[lbo-talk] Oliver Stone's first episode

shag carpet bomb shag at cleandraws.com
Fri Nov 30 17:22:49 PST 2012


It's pretty good. Lots of stuff I didn't know about Henry Wallace and the wild support for him as Roosevelt's VP. Truman comes off as a total idiot. Big focus is on how the Soviets won the war, how we've mythologized use of the bomb to win the war but it was, in fact, Japan's fear of the Russians that made them raise the white flag.

At 03:22 PM 11/30/2012, Chuck Grimes wrote:


>It took me awhile to find it but here is the first episode of Stone's
>Untold History.
>
>http://digbysblog.blogspot.com.br/2012/11/atomic-history-what-your-teachers-didnt.html
>
>It covers from Japan's very early invasion of Manchuria to the Battle of
>Stalingrad in one hour. That's a lot of territory with a lot of background
>history that is skipped. It's only been in the last decade or so, I've
>tried to fill in blanks including a two volumn set on just the German
>Eastern Front.
>
>So there is plenty to pick at but it's not worth the detail. And Stone is
>not covering anything that wasn't known provided you changed focus from a
>direct US WWII movie script, and opened your mind to the Chinese and
>Russians. Stone will probably not get into the all the complications of
>the US-UK struggles with the Chinese Nationalists and marginalizing the
>Communists.
>
>In my remembered school histories the Russians and especially the Chinese
>are merely blank spots.

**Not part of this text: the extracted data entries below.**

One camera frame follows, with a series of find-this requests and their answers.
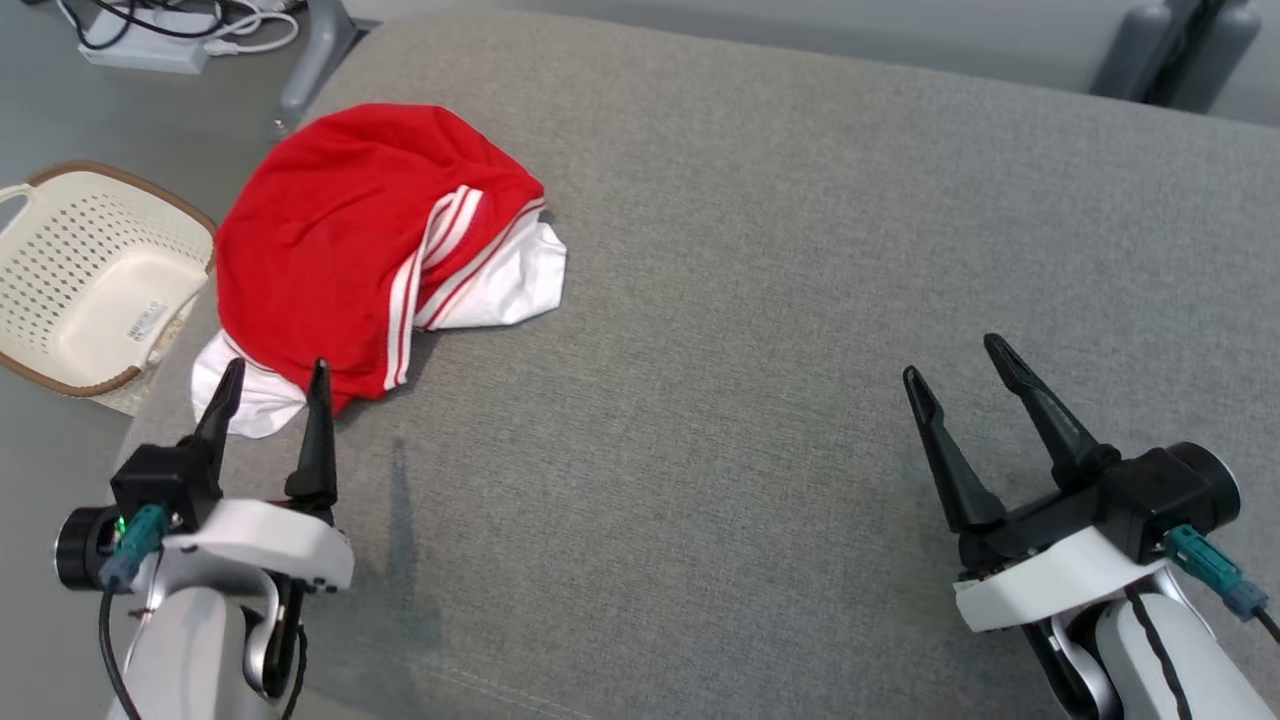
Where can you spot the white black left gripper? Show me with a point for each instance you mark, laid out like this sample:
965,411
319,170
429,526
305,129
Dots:
260,535

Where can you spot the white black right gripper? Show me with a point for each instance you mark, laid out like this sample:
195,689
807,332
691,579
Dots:
1060,580

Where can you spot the red Bulls 23 jersey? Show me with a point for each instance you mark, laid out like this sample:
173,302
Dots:
330,220

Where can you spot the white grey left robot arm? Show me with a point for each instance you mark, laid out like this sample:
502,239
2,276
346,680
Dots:
190,650

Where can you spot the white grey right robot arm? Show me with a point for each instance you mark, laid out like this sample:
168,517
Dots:
1200,670

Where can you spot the cream perforated laundry basket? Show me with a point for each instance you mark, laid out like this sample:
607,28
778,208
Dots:
60,260

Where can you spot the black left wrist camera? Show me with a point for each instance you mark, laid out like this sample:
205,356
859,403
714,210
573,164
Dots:
160,485

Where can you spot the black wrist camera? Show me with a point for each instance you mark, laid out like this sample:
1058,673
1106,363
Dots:
1165,495
160,485

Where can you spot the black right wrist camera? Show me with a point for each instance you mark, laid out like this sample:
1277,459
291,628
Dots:
1165,495

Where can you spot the grey metal frame leg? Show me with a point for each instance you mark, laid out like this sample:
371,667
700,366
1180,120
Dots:
320,50

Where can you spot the grey metal partition post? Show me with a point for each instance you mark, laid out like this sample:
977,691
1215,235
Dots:
1130,50

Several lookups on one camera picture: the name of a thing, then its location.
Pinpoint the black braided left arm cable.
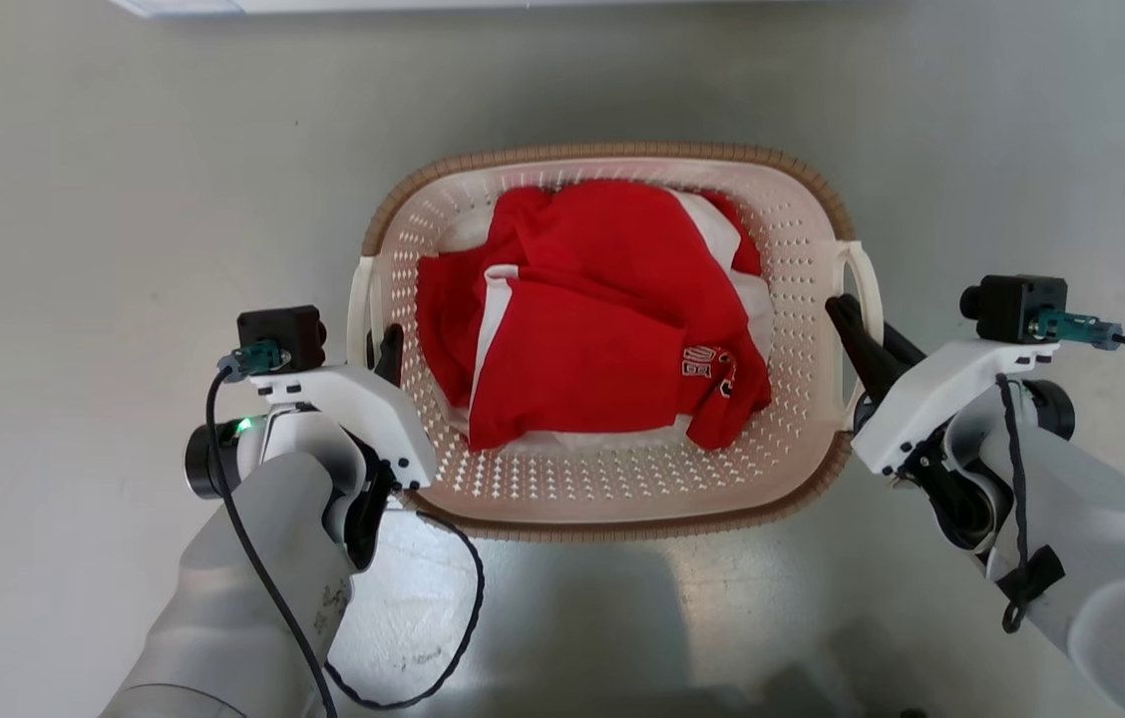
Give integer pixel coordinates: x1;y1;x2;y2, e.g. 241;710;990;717
323;504;487;712

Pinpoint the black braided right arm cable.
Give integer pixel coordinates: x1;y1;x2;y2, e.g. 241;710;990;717
994;373;1067;635

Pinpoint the cream perforated laundry basket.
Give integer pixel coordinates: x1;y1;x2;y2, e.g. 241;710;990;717
347;141;885;542

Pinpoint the black left camera cable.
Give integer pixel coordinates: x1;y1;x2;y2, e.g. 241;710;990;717
205;367;340;718

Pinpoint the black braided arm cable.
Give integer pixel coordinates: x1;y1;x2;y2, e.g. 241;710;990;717
994;373;1067;635
323;504;487;712

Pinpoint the red and white garment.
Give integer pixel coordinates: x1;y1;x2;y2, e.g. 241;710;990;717
416;179;774;453

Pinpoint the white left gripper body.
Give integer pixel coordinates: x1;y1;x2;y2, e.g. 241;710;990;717
253;363;439;491

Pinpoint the white front-load washing machine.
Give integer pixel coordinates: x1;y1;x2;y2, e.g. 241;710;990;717
109;0;723;19

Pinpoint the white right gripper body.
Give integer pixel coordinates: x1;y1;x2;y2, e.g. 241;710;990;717
852;339;1062;477

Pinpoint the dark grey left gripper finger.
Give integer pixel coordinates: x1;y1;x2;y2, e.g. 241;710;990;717
373;324;406;388

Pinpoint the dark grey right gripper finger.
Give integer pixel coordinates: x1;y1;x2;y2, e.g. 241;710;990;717
882;323;927;366
825;294;909;406

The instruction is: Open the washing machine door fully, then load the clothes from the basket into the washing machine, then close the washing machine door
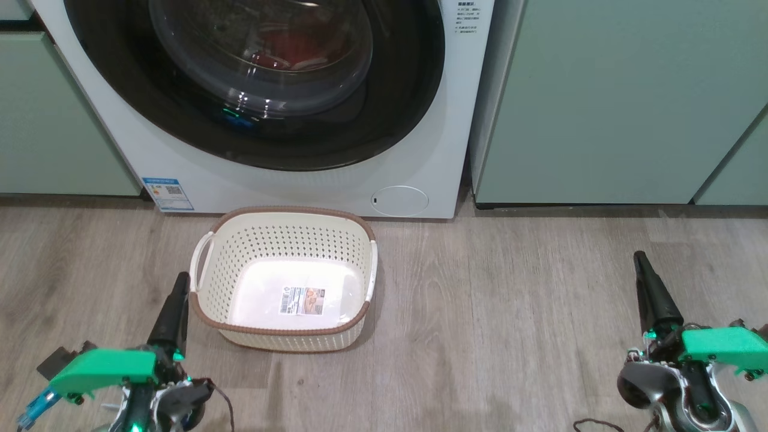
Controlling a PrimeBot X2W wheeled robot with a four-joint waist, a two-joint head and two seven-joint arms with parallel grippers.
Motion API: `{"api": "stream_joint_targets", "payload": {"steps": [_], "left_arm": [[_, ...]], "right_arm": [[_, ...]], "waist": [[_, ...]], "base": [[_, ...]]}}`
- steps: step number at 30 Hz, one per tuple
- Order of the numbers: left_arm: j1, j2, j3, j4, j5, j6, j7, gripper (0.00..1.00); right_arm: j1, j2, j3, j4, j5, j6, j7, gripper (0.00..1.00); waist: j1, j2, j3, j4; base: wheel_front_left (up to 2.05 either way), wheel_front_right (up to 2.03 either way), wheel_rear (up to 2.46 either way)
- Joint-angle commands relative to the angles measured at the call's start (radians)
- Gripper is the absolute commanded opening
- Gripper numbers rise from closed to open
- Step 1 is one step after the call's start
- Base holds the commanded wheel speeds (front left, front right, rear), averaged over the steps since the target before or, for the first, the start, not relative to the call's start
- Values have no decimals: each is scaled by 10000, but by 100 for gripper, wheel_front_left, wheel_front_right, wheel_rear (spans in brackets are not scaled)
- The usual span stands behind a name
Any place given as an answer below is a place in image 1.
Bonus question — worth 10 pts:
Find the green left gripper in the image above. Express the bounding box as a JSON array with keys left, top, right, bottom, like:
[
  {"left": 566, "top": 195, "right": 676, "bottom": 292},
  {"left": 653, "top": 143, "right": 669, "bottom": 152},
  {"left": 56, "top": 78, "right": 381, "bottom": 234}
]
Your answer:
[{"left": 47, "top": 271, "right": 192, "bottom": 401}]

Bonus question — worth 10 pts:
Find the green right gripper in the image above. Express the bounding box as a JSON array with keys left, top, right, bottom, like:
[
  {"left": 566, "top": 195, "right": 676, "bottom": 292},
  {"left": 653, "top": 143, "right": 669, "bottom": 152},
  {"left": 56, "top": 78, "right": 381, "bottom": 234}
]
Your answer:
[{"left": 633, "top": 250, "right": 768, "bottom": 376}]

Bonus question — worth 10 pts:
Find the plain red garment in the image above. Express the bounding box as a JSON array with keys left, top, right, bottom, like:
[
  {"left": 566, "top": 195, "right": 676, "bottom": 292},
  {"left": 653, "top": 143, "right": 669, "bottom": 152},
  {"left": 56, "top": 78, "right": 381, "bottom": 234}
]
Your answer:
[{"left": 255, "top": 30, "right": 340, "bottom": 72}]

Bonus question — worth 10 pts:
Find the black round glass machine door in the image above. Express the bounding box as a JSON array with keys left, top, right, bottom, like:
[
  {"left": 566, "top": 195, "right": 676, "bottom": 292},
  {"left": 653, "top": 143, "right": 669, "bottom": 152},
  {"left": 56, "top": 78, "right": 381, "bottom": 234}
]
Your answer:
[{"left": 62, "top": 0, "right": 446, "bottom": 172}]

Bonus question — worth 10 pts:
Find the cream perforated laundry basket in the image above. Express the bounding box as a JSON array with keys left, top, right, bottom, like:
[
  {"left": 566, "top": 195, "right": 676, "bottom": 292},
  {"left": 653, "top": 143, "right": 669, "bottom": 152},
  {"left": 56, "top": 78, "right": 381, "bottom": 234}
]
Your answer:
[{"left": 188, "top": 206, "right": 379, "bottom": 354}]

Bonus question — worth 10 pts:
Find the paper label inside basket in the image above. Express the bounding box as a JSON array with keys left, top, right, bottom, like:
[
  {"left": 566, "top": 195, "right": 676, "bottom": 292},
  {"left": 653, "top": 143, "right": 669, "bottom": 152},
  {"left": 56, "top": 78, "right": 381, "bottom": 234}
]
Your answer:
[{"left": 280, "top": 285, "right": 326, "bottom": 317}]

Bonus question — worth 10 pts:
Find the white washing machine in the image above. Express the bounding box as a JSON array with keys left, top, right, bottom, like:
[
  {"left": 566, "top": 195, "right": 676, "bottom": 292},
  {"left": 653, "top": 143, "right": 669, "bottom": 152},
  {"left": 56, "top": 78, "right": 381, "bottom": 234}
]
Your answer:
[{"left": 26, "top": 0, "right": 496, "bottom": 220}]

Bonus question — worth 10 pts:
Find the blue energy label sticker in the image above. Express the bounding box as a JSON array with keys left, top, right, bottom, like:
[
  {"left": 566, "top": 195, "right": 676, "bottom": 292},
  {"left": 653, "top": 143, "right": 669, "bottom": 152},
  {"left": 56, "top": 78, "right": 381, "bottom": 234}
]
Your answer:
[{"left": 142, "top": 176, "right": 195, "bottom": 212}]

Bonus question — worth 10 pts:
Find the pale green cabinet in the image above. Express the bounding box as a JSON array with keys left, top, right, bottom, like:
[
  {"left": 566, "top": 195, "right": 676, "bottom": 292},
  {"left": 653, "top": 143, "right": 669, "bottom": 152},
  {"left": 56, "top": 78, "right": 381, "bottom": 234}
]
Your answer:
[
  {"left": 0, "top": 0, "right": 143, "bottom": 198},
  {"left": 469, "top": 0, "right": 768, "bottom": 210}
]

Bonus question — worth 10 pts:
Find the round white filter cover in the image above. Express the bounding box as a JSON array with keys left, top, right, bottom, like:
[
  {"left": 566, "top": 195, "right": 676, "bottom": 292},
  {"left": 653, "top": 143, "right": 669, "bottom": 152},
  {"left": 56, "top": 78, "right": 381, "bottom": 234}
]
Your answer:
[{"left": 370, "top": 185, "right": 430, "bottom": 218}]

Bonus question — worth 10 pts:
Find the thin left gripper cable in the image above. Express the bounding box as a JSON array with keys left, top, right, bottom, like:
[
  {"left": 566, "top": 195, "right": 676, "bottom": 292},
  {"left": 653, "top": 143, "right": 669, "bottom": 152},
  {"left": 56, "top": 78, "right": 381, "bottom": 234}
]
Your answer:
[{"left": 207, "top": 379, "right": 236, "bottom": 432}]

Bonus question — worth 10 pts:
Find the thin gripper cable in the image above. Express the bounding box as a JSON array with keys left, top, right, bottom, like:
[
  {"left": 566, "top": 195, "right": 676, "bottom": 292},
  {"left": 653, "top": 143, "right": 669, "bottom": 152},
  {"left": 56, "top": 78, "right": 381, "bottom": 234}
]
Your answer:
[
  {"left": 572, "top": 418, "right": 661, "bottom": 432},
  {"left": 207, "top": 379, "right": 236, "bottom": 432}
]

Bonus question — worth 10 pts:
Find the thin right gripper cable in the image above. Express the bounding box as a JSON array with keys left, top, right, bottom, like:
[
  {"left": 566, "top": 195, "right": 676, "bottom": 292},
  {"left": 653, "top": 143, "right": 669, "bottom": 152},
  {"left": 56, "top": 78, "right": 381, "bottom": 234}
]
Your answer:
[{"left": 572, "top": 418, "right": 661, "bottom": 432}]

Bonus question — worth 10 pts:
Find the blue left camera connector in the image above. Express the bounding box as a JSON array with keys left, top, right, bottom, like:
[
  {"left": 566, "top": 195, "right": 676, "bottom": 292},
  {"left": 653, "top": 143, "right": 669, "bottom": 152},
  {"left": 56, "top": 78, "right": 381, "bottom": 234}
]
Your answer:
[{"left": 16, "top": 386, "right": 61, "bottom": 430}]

There were a few mentions of southern China,
>Burma, and very distant US airfields. As for Russia I had no idea at all
>of the relative numbers. Stone uses the figure of 27 million Russian dead.
>These are tremendous numbers I only came across sometime in 1990s.
>
>I am trying to remember how the disappearence of Russia and China was
>accomplished. Probably maps. They both cover so much land area that the
>maps and illustrations simply left off the edge. In the Pacific that's
>pretty easy. A focus on Europe and the Mediterranean neatly obscures the
>Russian front until the very end. If the US public seems to be at the
>bottom of the charts on knowledge of history, the runner up has to be
>geography.
>
>Stone also concentrates on the internal conflicts between the US and
>British, FDR and Churchill which is usually left out until recently. On
>the downside, Stone uses a lot of war propaganda film which we've all seen
>for decades. The effect is nothing that is visually unknown or not already
>imprinted.
>
>It seems to me the more important question is to wonder at the uniformly
>reactionary reviews and responses. What is this really about? Maybe that
>will become clearer in later episodes.
>
>As far as I can tell the reaction is coming from a string of
>neoconservative writers and all the usual sources that backed up Bush,
>Obama, and so on. I still haven't answered what is their trip? Yeah paid
>for propaganda for the US Incorporated.